WHEREAS, the parties are desirous of providing for the termination of the Lease Term prior to the date provided in said Lease;

NOW, THEREFORE, in consideration of Ten and 00/100 Dollars ($10.00) in hand paid by Tenant to Landlord, the receipt and sufficiency of which are hereby acknowledged and the mutual promises set forth herein, it is agreed that:

1.             Notwithstanding the provisions of Article 1.01N (“Expiration Date”), the Lease shall terminate on the date which is the later of (i) March 1, 2007 or (ii) the date Tenant actually vacates and surrenders the Demised Premises to Landlord by notice to that effect (said date, the “Termination Date”). Tenant shall vacate and surrender the Premises on the Termination Date in accordance with Article 24 of the Lease.

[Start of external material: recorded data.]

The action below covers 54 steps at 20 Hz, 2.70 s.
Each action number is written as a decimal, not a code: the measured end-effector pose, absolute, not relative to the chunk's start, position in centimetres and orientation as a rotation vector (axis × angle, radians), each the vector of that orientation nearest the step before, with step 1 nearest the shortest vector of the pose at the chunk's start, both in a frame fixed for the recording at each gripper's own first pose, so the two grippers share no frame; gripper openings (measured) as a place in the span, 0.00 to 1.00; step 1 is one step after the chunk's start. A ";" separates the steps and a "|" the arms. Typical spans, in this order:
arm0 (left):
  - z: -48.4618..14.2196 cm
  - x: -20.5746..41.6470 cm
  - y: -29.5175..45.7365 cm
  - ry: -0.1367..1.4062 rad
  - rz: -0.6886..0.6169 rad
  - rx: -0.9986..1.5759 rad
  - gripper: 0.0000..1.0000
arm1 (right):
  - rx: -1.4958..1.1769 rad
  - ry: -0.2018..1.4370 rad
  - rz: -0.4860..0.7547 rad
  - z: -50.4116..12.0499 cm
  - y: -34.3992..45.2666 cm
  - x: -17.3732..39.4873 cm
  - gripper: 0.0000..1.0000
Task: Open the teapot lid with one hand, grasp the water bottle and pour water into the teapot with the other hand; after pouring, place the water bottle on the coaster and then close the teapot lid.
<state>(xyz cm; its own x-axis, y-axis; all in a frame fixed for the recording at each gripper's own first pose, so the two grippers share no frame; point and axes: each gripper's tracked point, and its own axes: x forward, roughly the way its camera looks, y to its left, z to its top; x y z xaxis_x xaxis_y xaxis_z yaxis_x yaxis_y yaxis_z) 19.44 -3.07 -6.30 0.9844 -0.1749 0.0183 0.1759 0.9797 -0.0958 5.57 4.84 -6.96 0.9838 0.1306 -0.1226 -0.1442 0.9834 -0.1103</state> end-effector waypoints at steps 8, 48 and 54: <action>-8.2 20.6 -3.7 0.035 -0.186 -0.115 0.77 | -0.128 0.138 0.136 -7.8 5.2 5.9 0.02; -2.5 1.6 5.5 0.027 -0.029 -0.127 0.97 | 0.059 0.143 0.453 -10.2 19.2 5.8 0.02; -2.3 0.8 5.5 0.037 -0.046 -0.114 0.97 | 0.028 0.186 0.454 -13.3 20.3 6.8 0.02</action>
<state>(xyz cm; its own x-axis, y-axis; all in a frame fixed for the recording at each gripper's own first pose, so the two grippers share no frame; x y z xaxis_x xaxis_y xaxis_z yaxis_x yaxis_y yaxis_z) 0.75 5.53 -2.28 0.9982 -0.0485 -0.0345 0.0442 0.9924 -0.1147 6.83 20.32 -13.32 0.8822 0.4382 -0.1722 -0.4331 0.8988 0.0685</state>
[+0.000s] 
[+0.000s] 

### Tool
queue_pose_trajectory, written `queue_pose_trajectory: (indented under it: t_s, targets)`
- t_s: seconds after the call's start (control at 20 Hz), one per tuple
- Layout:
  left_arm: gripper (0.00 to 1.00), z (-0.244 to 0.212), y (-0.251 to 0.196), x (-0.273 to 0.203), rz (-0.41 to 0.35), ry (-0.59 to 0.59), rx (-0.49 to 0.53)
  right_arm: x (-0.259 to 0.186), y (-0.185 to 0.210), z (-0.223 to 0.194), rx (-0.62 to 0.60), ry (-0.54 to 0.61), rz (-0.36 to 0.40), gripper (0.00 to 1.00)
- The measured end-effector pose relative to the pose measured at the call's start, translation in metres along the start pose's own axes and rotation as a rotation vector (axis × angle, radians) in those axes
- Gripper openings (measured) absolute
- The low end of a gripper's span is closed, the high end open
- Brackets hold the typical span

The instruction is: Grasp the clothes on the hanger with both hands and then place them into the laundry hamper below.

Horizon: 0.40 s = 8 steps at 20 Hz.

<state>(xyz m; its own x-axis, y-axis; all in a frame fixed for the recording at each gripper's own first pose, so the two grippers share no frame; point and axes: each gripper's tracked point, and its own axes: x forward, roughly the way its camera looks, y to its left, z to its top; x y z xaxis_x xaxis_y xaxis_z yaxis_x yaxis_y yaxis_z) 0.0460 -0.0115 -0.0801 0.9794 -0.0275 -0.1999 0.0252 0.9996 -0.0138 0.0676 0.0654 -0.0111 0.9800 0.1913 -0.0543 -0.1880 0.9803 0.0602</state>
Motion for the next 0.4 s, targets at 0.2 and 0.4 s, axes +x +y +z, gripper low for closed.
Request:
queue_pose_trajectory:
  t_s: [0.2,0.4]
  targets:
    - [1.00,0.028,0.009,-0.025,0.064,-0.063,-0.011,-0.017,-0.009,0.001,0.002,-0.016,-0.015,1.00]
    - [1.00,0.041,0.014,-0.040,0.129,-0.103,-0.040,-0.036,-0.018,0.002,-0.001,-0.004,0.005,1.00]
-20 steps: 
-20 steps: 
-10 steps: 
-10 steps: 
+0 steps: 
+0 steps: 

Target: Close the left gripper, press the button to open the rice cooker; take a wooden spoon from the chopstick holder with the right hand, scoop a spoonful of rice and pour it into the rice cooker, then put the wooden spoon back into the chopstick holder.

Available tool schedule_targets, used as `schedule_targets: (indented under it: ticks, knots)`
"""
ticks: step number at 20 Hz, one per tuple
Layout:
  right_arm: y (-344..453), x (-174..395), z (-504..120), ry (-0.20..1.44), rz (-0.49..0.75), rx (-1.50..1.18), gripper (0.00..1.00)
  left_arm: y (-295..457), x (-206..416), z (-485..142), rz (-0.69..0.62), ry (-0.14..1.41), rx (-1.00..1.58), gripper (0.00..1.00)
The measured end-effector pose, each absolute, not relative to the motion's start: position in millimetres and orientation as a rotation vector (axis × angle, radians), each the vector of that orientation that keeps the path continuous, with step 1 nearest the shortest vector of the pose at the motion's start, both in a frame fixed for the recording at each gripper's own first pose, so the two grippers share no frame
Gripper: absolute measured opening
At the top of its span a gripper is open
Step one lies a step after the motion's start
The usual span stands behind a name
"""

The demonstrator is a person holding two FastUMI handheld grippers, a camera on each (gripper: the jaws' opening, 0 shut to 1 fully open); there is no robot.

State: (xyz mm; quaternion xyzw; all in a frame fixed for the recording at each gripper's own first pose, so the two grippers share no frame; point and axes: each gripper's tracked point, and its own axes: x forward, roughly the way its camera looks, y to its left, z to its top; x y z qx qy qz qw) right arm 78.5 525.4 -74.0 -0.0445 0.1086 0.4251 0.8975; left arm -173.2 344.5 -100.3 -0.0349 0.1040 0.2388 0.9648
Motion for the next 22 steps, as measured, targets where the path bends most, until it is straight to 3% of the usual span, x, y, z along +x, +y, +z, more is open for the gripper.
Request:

2.             Tenant agrees to promptly satisfy all accounts owing by reason of its occupancy of the Demised Premises plus all applicable utility charges, real property taxes, maintenance charges, and the cost of any repairs by reason of Tenant’s occupancy or removal of its goods and equipment from the Demised Premises as otherwise required pursuant to the terms and conditions of the Lease. It is agreed that all adjustments for charges detailed hereunder shall be made as of the Termination Date.

3.             Tenant warrants that in consideration of Landlord’s early termination of the Lease, it shall vacate the Demised Premises in accordance with Paragraph 1 of this Agreement. In the event that Tenant shall not, for any reason so vacate the Demised Premises, Landlord shall not be precluded from pursuing Tenant for any further damages arising therefrom. If Tenant shall vacate the Demised Premises as provided herein and pay to Landlord all sums owing pursuant to paragraph 2 hereof, Landlord shall thereafter return to Tenant the Letter of Credit held as and for its security deposit in the amount of $175,000.00 as provided for in Article 8 of the Lease.